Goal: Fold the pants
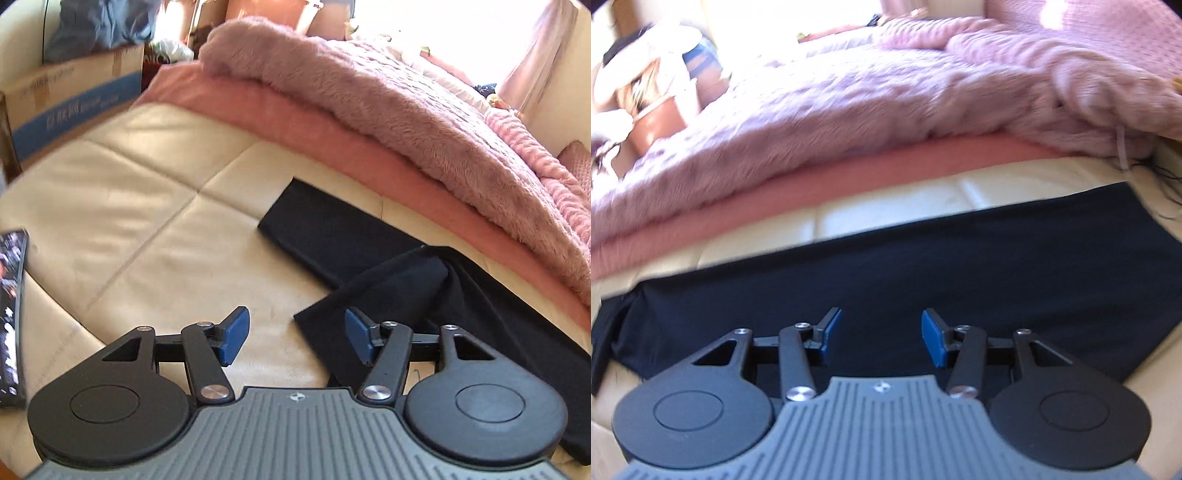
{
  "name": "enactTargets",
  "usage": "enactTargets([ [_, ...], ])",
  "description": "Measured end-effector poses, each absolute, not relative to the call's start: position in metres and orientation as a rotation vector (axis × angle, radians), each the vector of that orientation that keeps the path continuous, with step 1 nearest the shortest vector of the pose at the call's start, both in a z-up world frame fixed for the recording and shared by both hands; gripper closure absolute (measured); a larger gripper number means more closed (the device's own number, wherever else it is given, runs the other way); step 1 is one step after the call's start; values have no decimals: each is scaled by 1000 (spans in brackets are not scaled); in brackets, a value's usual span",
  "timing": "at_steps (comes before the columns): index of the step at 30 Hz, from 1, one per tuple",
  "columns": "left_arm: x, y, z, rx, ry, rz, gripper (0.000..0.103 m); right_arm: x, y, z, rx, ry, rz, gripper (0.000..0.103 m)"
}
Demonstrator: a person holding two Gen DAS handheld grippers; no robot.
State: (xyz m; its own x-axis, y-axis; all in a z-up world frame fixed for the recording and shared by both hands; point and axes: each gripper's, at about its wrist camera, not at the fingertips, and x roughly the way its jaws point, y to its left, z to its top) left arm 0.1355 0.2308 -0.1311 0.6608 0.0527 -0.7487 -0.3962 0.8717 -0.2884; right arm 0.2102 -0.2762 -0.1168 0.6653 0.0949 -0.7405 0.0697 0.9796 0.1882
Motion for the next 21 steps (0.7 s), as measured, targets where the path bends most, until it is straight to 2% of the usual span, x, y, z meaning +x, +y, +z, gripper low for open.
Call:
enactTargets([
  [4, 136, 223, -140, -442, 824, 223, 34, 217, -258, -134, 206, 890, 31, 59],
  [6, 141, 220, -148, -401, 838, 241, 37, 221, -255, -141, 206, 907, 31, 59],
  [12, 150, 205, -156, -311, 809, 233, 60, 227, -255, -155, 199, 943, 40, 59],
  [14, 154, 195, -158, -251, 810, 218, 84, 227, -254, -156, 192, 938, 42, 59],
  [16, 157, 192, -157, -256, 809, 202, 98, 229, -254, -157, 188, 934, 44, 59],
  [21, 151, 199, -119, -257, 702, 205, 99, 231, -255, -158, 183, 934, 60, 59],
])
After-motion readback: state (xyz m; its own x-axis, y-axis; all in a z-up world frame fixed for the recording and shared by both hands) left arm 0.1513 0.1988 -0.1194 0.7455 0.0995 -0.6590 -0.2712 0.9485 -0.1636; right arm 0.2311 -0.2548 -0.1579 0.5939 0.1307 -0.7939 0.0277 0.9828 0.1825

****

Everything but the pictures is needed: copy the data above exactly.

# WRITTEN RESPONSE
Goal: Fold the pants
{
  "name": "enactTargets",
  "usage": "enactTargets([ [_, ...], ])",
  "description": "Measured end-effector poses, each absolute, not relative to the call's start: position in metres and orientation as a rotation vector (axis × angle, radians), each the vector of that orientation that keeps the path continuous, with step 1 nearest the shortest vector of the pose at the call's start, both in a z-up world frame fixed for the recording and shared by both hands; gripper closure absolute (measured); a larger gripper number means more closed (the device's own number, wherever else it is given, runs the other way); step 1 is one step after the call's start; values have no decimals: each is scaled by 1000 (spans in brackets are not scaled); in brackets, a value's usual span",
  "timing": "at_steps (comes before the columns): index of the step at 30 Hz, from 1, one per tuple",
  "columns": "left_arm: x, y, z, rx, ry, rz, gripper (0.000..0.103 m); right_arm: x, y, z, rx, ry, rz, gripper (0.000..0.103 m)"
}
Demonstrator: a person holding two Gen DAS handheld grippers; no robot.
State: (xyz m; its own x-axis, y-axis; all in a z-up world frame fixed for the recording and shared by both hands; point and axes: each gripper's, at about its wrist camera, not at the fingertips, and x roughly the way its jaws point, y to its left, z to its top) left arm 0.1355 0.2308 -0.1311 0.6608 0.0527 -0.7487 -0.3962 0.8717 -0.2884; right arm 0.2102 -0.2762 -0.1168 0.6653 0.0949 -0.7405 0.0697 0.9796 0.1882
Motion for the next 21 steps (0.7 s), as measured, targets where the path bends most, until it is straight to 2% of the usual span, x, y, z meaning +x, +y, +z, gripper low for open.
Call:
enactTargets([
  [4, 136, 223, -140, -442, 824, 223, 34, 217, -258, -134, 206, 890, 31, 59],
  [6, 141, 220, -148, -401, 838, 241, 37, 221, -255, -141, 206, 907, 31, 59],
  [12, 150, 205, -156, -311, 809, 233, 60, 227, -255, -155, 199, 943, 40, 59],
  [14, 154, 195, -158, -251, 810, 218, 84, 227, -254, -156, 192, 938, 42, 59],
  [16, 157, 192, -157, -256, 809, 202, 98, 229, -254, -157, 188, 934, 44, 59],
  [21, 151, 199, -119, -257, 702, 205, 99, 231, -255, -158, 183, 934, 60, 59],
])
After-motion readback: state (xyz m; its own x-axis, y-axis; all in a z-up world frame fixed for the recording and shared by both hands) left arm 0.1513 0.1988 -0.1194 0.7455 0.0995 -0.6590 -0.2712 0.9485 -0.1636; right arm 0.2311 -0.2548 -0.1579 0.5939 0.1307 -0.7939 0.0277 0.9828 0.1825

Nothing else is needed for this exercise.